作用機構を考慮したアルカリ骨材反応の抑制対策と診断(委員会報告)|日本コンクリート工学会


新設工事でのアルカリ骨材反応対策チェックと独自の視点:「維持管理計画への組み込み」

「対策は施工前だけで終わり」という意識が、長期的なASRリスクを見えにくくしていることがあります。新設時の対策をしっかり実施することは大前提ですが、それと同時に維持管理計画の中にASR監視の視点を組み込んでおくことが、今後の現場では重要になってきます。


新設工事における基本的な確認事項は以下のとおりです。


- 骨材の産地・岩種を把握し、JIS A 1145またはJIS A 1146による試験結果を確認する
- 使用材料ごとのアルカリ量を集計し、配合全体のアルカリ総量がNa₂O換算で3.0kg/m³以下であることを計算で確認する
- 高強度コンクリート(設計基準強度30N/mm²以上)では、アルカリ総量規制に加えて混合セメントの使用も検討する
- 湿潤・寒冷地域や融雪剤散布環境では、フライアッシュセメントや高炉セメントの採用を積極的に検討する
- 骨材の産地が変わるたびに再試験を実施する習慣を設ける


これらは施工計画の段階で確認できる事項です。

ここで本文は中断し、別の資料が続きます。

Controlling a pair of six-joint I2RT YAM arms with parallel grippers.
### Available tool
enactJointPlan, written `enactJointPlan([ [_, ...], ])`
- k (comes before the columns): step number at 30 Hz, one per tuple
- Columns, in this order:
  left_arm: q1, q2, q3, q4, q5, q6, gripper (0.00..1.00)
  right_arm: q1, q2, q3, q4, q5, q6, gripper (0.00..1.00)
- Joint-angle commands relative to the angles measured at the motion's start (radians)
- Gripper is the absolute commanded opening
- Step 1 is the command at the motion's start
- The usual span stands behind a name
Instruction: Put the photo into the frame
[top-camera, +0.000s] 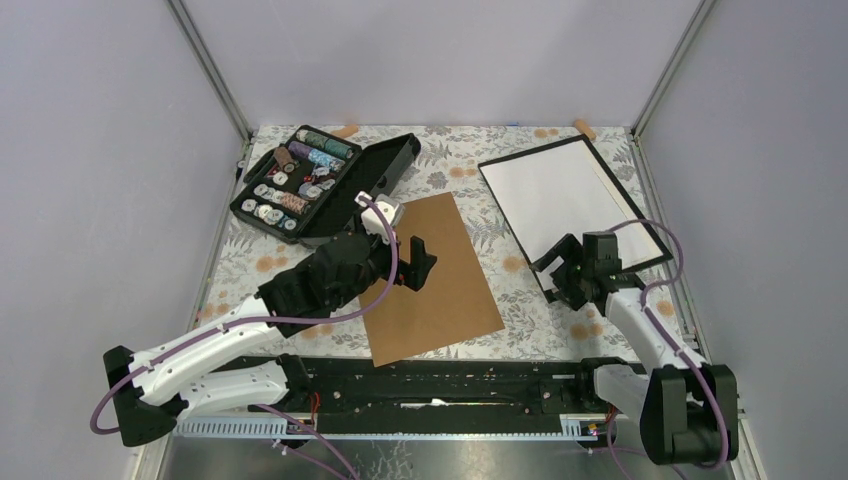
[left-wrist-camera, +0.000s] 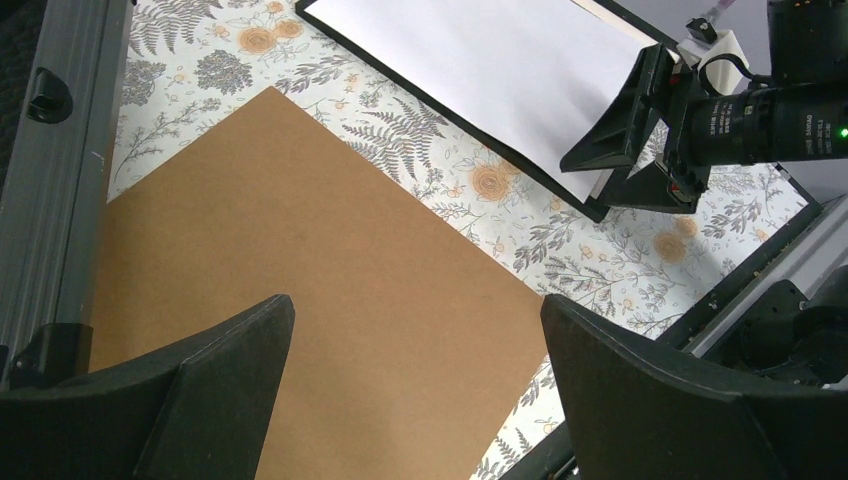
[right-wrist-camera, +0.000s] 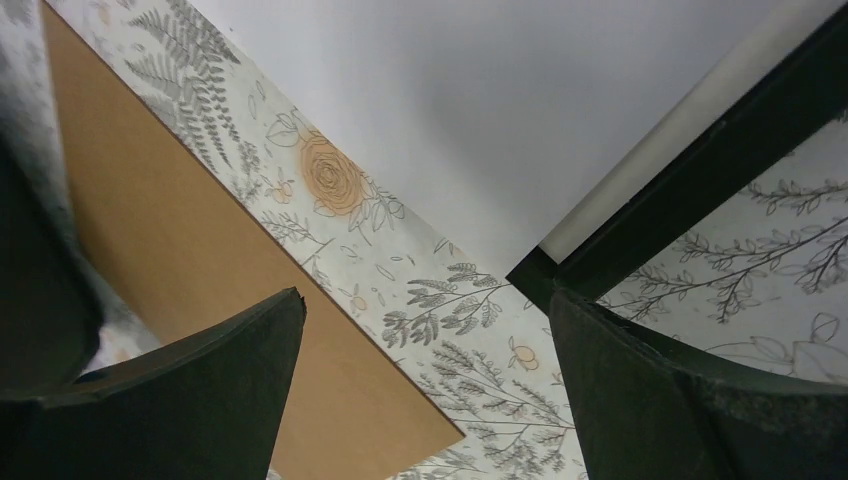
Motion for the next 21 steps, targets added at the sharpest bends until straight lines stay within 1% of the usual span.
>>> enactJointPlan([
  [1,0.005,0.007,-0.001,0.061,0.045,-0.011,0.99,0.002,-0.094,-0.046,0.134,0.014,0.188,1.0],
  [3,0.005,0.035,0.006,0.054,0.066,-0.024,0.99,0.001,-0.102,-0.029,0.117,0.043,0.145,1.0],
  [5,0.004,0.084,0.032,0.036,0.112,-0.047,0.99,0.0,-0.091,0.019,0.067,0.088,0.067,1.0],
  [7,0.006,0.145,0.068,0.021,0.178,-0.095,0.99,0.001,-0.081,0.066,0.009,0.132,-0.007,1.0],
  [9,0.006,0.209,0.096,0.032,0.277,-0.15,0.99,0.001,-0.084,0.099,-0.019,0.135,-0.067,1.0],
  [10,0.007,0.245,0.111,0.043,0.326,-0.188,0.99,0.0,-0.09,0.118,-0.038,0.165,-0.099,1.0],
  [13,0.008,0.361,0.153,0.107,0.449,-0.338,0.99,0.001,-0.103,0.209,-0.137,0.229,-0.204,1.0],
  [17,0.01,0.576,0.212,0.237,0.582,-0.589,0.98,0.0,-0.105,0.334,-0.271,0.392,-0.27,1.0],
  [19,0.011,0.691,0.252,0.31,0.622,-0.712,0.92,0.001,-0.112,0.379,-0.313,0.464,-0.282,1.0],
  [21,0.009,0.806,0.3,0.375,0.64,-0.809,0.87,0.0,-0.122,0.417,-0.342,0.477,-0.303,1.0],
])
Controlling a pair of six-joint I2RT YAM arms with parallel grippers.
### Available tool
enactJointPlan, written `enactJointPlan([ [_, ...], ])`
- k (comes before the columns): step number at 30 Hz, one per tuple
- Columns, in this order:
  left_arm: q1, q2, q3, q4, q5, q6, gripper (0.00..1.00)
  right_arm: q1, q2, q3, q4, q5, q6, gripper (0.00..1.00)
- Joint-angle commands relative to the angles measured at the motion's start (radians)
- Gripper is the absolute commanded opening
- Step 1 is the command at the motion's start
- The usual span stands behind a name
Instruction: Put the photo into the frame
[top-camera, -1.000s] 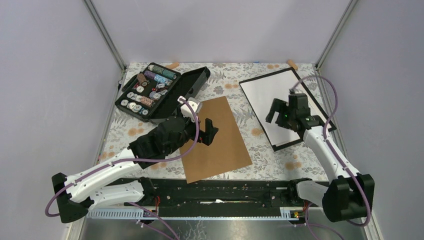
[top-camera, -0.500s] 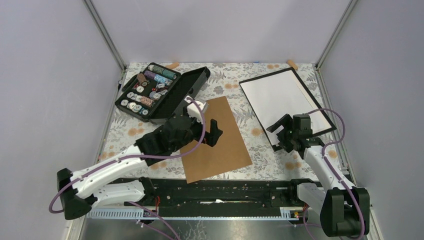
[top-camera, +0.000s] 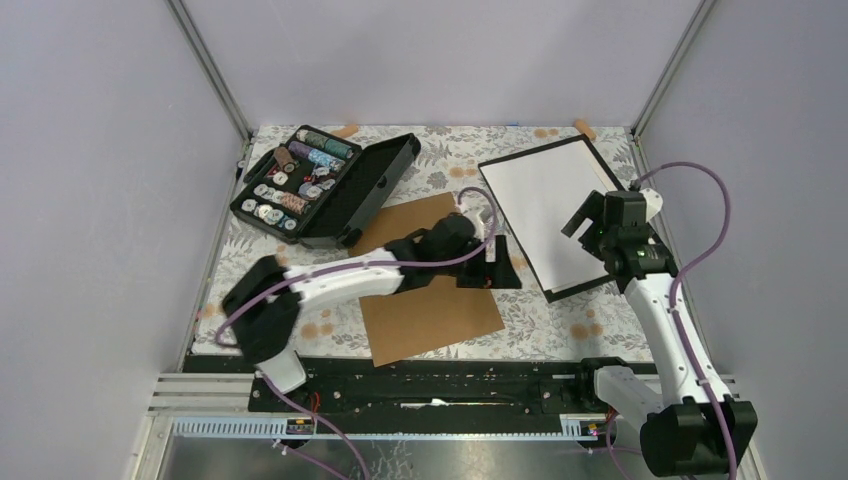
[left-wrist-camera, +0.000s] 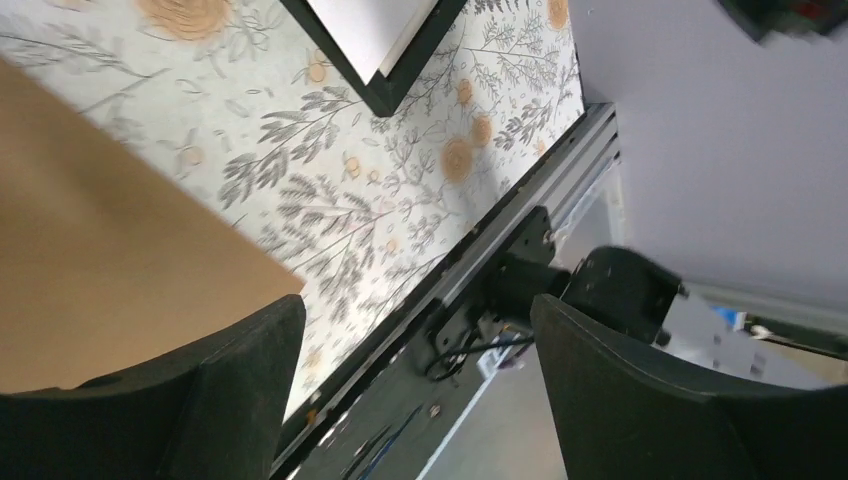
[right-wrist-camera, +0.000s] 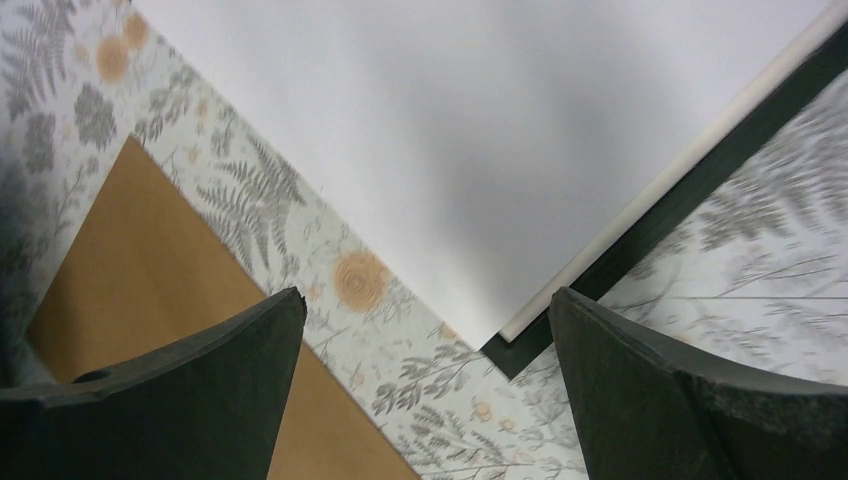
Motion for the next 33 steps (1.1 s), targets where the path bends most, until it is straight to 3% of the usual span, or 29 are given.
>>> enactJointPlan([
  [1,0.003,0.2,0.113,0.208,0.127,-0.322,0.84,0.001,-0.04,0.096,-0.127,0.138,-0.089,1.0],
  [5,0.009,0.334,0.14,0.312,0.065,-0.464,0.72,0.001,-0.096,0.087,-0.128,0.094,-0.067,1.0],
  [9,0.016,0.416,0.155,0.379,-0.067,-0.463,0.63,0.0,-0.136,0.048,-0.115,0.081,-0.052,1.0],
  [15,0.042,0.578,0.264,0.43,-0.048,-0.477,0.53,0.001,-0.135,0.016,-0.11,0.082,-0.08,1.0],
  [22,0.052,0.671,0.368,0.406,-0.061,-0.461,0.52,0.0,-0.133,-0.015,-0.103,0.091,-0.096,1.0],
  [33,0.062,0.695,0.438,0.392,-0.069,-0.406,0.45,0.0,-0.116,-0.04,-0.072,0.085,-0.099,1.0],
])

確認できれば問題ありません。


一方、既設・新設を問わず見落とされやすいのが「施工後のモニタリング」です。ASRは施工直後には発症せず、多くは数年〜10数年後に外観変状として表れます。橋梁・擁壁・橋台・トンネル覆工などの構造物では、定期点検時にASR特有の変状(亀甲状ひび割れ・白色ゲル浸出・ポップアウト)を見逃さないことが重要です。

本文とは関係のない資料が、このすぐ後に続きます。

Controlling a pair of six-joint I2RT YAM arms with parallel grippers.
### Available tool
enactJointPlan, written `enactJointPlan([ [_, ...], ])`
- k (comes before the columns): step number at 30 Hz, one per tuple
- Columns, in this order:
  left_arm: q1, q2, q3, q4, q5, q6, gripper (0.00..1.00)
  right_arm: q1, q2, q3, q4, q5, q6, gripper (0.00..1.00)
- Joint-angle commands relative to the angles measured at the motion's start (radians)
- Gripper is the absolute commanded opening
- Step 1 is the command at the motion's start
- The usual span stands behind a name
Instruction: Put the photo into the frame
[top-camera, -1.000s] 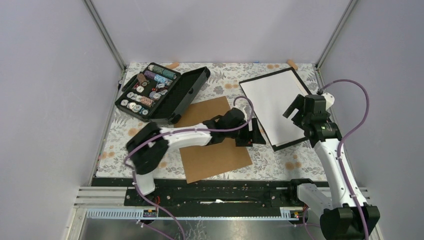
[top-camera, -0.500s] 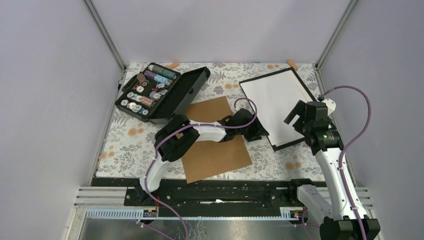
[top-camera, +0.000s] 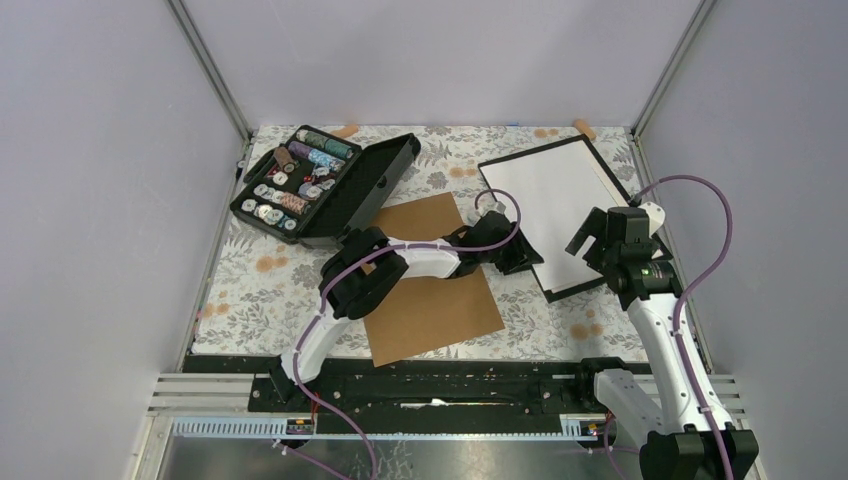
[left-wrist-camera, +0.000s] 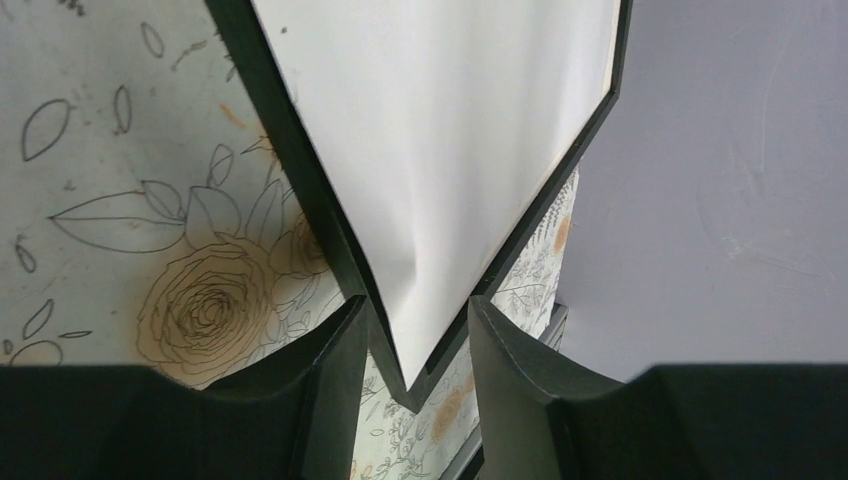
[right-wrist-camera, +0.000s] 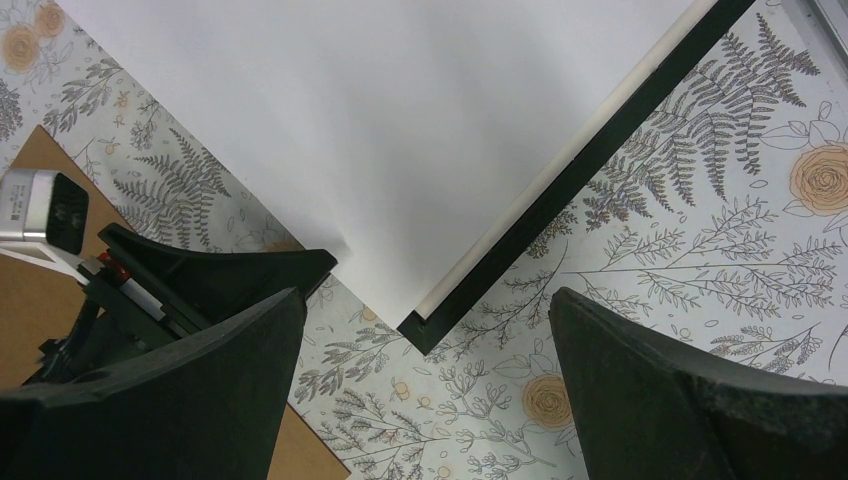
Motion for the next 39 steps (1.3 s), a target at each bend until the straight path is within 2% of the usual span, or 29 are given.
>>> enactJointPlan([
  [1,0.008,0.01,0.07,0.047,-0.018,0.031,0.45,0.0,0.008,-0.007,0.038,0.021,-0.01,1.0],
  [7,0.008,0.017,0.099,0.057,-0.002,0.037,0.4,0.001,0.018,-0.01,0.043,0.026,0.004,1.0],
  [12,0.019,0.021,0.089,0.093,0.029,0.004,0.37,-0.014,0.03,-0.023,0.044,0.04,0.109,1.0],
  [14,0.021,0.021,0.086,0.096,0.032,-0.003,0.35,-0.086,0.052,-0.04,0.061,-0.049,0.167,1.0],
  [18,0.032,0.024,0.092,0.086,0.05,-0.007,0.28,-0.304,0.126,-0.119,0.186,-0.422,0.218,1.0],
  [23,0.057,0.038,0.085,0.119,0.128,-0.06,0.2,-0.429,0.202,-0.134,0.247,-0.6,0.173,1.0],
  [29,0.077,0.064,0.076,0.225,0.234,-0.175,0.1,-0.466,0.23,-0.234,0.36,-0.711,0.265,1.0],
  [35,0.089,0.063,0.062,0.265,0.27,-0.216,0.03,-0.466,0.21,-0.346,0.469,-0.713,0.371,0.97],
  [39,0.104,0.067,0.041,0.307,0.294,-0.252,0.0,-0.466,0.185,-0.414,0.542,-0.702,0.452,0.93],
])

維持管理計画にASRのチェック項目を明示的に組み込んでおくことで、変状の早期発見が可能になります。早期発見ができれば、表面保護工などの比較的低コストな補修手段で対応できる場合があり、劣化を放置した場合に発生する高額な補修費用(1m³あたり20万〜30万円以上)や、最悪の場合の構造安全性への影響を避けられます。これが条件です。

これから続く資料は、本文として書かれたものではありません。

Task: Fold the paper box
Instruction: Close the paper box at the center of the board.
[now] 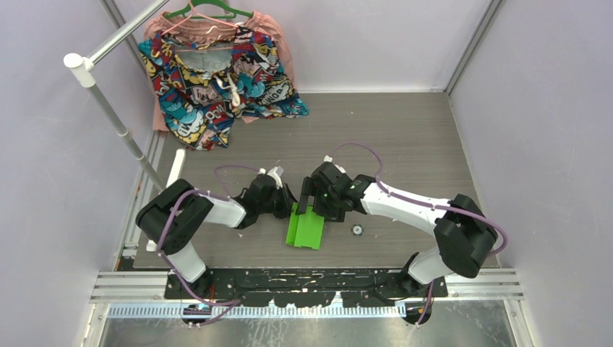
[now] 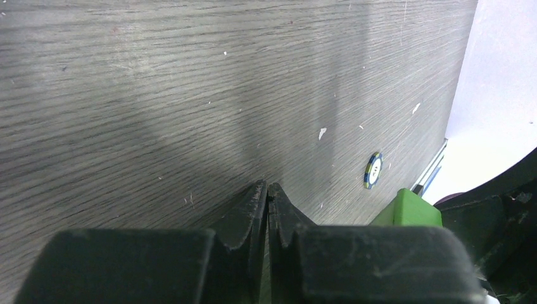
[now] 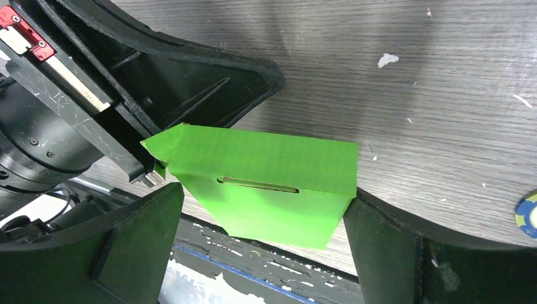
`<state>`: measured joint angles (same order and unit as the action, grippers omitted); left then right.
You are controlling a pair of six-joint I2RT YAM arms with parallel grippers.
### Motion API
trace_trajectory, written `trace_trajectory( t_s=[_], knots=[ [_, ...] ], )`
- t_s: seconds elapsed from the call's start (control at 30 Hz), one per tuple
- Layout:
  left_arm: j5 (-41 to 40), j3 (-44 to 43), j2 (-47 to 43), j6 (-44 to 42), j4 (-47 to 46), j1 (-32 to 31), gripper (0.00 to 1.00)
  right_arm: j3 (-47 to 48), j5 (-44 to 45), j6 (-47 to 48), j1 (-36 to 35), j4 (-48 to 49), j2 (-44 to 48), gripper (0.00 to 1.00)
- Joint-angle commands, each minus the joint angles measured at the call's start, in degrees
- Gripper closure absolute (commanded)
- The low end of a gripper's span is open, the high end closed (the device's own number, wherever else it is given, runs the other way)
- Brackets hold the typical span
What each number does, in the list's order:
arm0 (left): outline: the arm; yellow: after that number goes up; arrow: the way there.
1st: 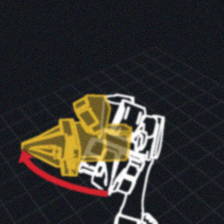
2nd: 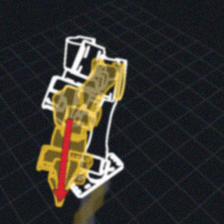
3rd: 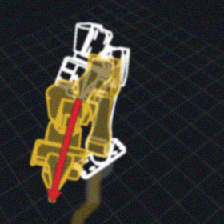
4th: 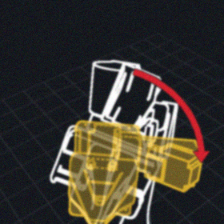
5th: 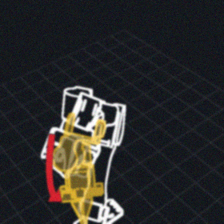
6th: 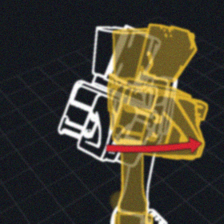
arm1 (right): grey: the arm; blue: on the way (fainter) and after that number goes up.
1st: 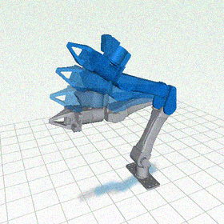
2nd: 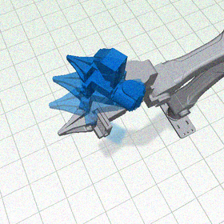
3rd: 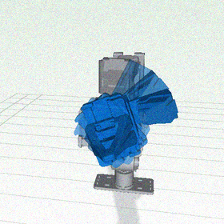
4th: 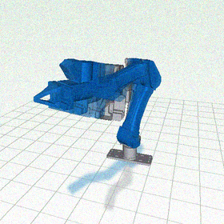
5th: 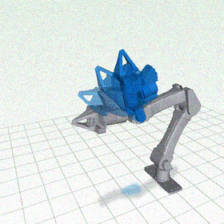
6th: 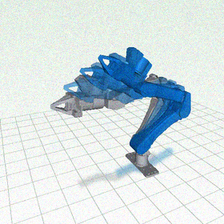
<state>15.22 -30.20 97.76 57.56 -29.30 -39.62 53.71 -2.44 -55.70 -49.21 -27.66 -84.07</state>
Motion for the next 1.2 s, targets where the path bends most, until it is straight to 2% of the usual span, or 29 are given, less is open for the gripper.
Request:
trace_trajectory(
  t_s=[0.0,0.07,0.37,0.73,0.87,1.17],
  knots=[
    [-7.53,3.08,5.18,-6.32,21.14,0.33,0.92,-2.15,-4.36,-1.20,0.50,11.08,3.37,0.00],
    [-7.25,2.66,5.66,-6.41,21.17,0.32,0.92,-3.67,-8.62,-1.35,1.25,15.23,2.86,0.00],
    [-6.92,2.05,7.31,-6.66,21.13,0.33,0.93,-8.87,-13.13,-4.41,2.27,26.80,3.53,0.00],
    [-6.81,0.87,9.53,-7.11,21.65,0.30,0.93,-13.87,-12.95,-3.83,3.48,28.35,8.74,0.00],
    [-6.99,0.41,10.05,-7.24,22.37,0.32,0.93,-15.70,-14.32,-3.75,3.92,31.37,8.80,0.00],
    [-7.36,-0.73,10.87,-7.20,23.73,0.26,0.94,-18.03,-13.73,-2.92,4.42,31.09,10.68,0.00]
  ],
)
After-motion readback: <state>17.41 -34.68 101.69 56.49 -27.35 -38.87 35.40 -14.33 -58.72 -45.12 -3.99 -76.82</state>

また、1986年のASR抑制対策通達以降に建設されたコンクリート構造物でも、対策方法や条件次第でASR劣化が生じている事例が報告されています。「建設年が新しいから安全」という前提は持たないことが、現場担当者として正しい姿勢といえます。つまり、継続的なモニタリングが安心の唯一の根拠です。


建設現場でASR変状の疑いが生じた場合は、一般社団法人コンクリートメンテナンス協会(J-CMA)など、専門機関への相談・診断依頼を検討することも一つの行動として覚えておくと役立ちます。



参考:1989年以降の抑制対策後の構造物でもASR劣化が生じている事例と診断の重要性について。